### GIVEN MATERIAL
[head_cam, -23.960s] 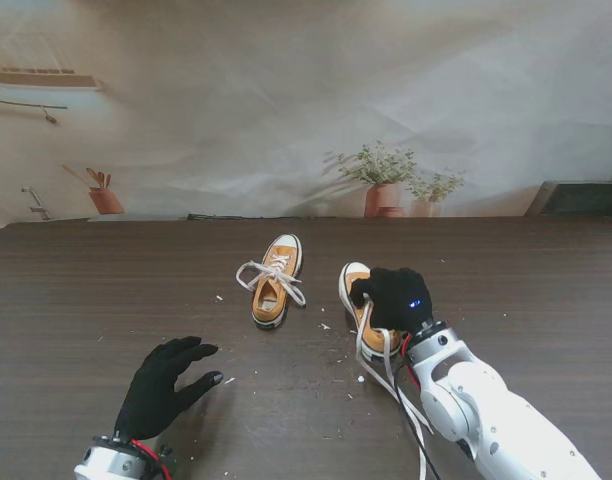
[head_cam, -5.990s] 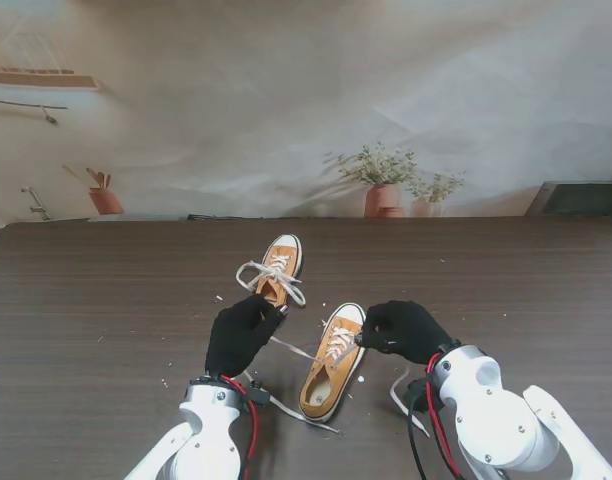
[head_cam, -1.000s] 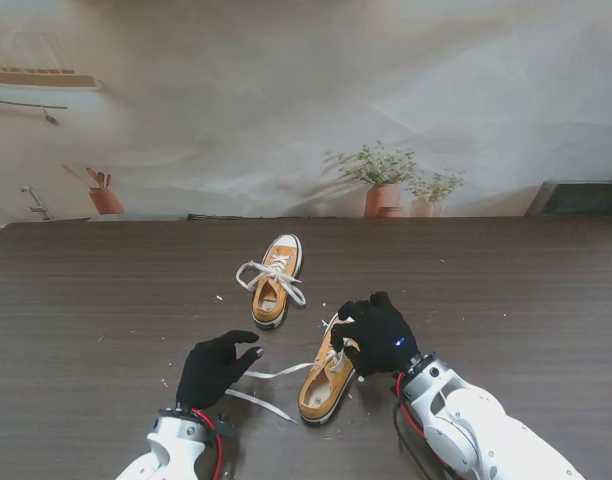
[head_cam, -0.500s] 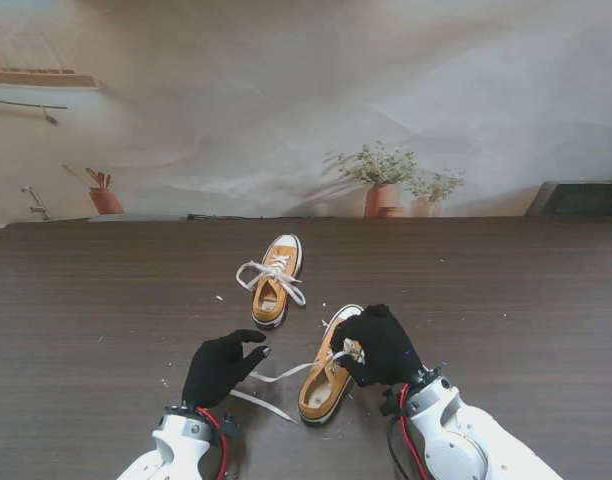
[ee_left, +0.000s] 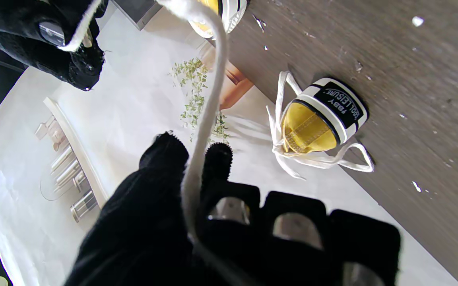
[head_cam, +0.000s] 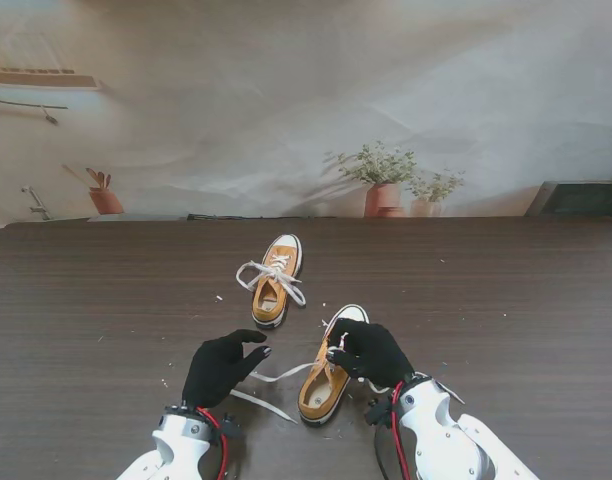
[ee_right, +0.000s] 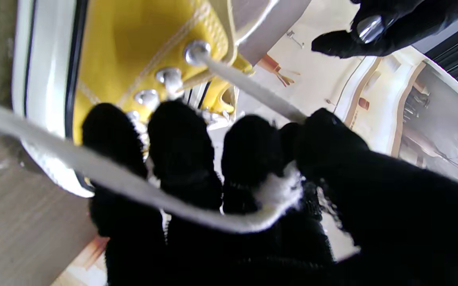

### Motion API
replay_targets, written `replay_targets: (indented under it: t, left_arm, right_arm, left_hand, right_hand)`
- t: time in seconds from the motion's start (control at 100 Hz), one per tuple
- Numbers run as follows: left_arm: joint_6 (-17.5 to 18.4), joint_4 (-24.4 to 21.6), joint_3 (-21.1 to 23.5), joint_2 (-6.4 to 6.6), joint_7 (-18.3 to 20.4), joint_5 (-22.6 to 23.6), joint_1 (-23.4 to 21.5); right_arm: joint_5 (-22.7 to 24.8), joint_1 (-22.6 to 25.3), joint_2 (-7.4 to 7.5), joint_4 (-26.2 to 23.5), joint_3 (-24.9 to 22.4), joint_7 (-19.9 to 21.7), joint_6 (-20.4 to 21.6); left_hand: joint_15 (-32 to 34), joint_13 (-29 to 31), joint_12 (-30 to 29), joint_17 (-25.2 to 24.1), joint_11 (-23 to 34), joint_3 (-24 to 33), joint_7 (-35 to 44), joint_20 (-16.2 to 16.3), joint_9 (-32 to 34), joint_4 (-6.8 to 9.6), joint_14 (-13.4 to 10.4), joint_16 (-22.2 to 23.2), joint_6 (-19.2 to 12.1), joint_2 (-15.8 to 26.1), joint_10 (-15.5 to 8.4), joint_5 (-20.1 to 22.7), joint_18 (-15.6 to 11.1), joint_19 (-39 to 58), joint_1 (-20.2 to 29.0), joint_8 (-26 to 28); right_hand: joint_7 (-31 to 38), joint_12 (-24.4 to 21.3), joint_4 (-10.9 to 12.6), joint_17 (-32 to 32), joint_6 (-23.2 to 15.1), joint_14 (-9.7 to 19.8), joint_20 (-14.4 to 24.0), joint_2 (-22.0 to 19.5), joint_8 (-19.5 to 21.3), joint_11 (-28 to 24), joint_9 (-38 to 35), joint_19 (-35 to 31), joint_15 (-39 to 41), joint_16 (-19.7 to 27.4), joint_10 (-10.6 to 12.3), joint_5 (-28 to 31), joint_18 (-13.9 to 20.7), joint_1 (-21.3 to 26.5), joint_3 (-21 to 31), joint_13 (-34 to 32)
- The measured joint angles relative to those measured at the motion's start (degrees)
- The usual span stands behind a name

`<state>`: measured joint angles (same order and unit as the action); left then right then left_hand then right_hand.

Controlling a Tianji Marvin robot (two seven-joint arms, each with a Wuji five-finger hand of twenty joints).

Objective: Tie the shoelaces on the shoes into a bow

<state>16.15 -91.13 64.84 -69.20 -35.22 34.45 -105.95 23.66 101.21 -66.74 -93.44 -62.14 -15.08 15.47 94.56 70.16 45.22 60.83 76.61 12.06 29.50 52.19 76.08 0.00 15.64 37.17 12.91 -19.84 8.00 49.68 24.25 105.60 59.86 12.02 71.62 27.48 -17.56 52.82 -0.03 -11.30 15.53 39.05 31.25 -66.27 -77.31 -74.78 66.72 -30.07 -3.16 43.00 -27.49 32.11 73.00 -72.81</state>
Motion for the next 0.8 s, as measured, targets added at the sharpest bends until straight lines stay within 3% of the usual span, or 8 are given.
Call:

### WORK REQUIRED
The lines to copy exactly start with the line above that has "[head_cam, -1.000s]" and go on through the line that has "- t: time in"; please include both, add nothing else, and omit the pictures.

### PROBLEM SOLUTION
[head_cam, -1.000s] 
[head_cam, -0.500s] 
[ee_left, +0.000s] 
[head_cam, +0.000s] 
[ee_right, +0.000s] 

### Motion API
replay_targets, written `replay_targets: (indented under it: t, left_arm, right_arm, left_hand, right_hand)`
- t: time in seconds from the motion's start (control at 100 Hz), one per tuple

The exercise has been completed in full.